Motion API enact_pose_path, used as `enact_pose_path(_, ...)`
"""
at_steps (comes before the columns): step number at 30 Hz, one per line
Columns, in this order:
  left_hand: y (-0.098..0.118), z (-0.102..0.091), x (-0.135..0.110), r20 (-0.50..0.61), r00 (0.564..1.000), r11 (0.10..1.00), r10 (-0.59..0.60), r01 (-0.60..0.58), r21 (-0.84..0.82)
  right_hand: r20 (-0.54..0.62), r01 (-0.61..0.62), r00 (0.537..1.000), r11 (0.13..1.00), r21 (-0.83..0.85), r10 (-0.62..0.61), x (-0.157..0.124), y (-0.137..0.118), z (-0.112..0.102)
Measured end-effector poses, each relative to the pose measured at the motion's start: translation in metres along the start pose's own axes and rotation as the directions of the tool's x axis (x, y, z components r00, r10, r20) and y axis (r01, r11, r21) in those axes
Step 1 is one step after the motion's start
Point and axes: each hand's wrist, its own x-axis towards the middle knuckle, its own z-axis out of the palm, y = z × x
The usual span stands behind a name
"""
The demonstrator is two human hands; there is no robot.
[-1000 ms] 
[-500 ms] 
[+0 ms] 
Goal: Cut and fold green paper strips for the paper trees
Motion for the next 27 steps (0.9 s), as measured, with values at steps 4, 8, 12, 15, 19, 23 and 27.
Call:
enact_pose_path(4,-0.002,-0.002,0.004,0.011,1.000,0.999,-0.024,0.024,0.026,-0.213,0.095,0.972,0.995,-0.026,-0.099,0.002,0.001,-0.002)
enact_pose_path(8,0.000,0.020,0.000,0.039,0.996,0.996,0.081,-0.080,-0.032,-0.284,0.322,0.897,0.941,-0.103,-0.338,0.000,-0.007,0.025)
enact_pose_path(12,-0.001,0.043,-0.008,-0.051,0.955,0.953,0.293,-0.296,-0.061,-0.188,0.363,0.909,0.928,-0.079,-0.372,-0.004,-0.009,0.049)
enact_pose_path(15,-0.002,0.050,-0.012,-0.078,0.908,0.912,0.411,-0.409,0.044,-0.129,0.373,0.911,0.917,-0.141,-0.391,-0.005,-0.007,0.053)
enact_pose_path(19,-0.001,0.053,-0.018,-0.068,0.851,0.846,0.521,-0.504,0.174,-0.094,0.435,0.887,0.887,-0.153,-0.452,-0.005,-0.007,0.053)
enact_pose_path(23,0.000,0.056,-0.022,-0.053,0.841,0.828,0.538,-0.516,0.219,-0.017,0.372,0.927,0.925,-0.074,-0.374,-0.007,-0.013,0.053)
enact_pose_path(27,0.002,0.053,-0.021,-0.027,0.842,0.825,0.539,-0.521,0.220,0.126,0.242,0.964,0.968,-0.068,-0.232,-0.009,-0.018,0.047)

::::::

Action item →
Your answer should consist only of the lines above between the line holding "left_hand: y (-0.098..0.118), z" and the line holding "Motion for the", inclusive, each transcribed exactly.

Worked solution →
  left_hand: y (-0.098..0.118), z (-0.102..0.091), x (-0.135..0.110), r20 (-0.50..0.61), r00 (0.564..1.000), r11 (0.10..1.00), r10 (-0.59..0.60), r01 (-0.60..0.58), r21 (-0.84..0.82)
  right_hand: r20 (-0.54..0.62), r01 (-0.61..0.62), r00 (0.537..1.000), r11 (0.13..1.00), r21 (-0.83..0.85), r10 (-0.62..0.61), x (-0.157..0.124), y (-0.137..0.118), z (-0.112..0.102)
Measured end-effector poses, each relative to the pose measured at the motion's start: translation in metres along the start pose's own axes and rotation as the directions of the tool's x axis (x, y, z components r00, r10, r20) and y axis (r01, r11, r21) in those axes
Step 1 is one step after the motion's start
Point and axes: each hand's wrist, its own x-axis towards the middle knuckle, its own z-axis out of the palm, y = z × x
The usual span stands behind a name
"""
The demonstrator is two human hands; there is no robot.
[-1000 ms] 
[-500 ms] 
[+0 ms] 
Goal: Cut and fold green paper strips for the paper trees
Motion for the next 27 steps (0.9 s), as measured, with values at steps 4, 8, 12, 15, 19, 23 and 27.

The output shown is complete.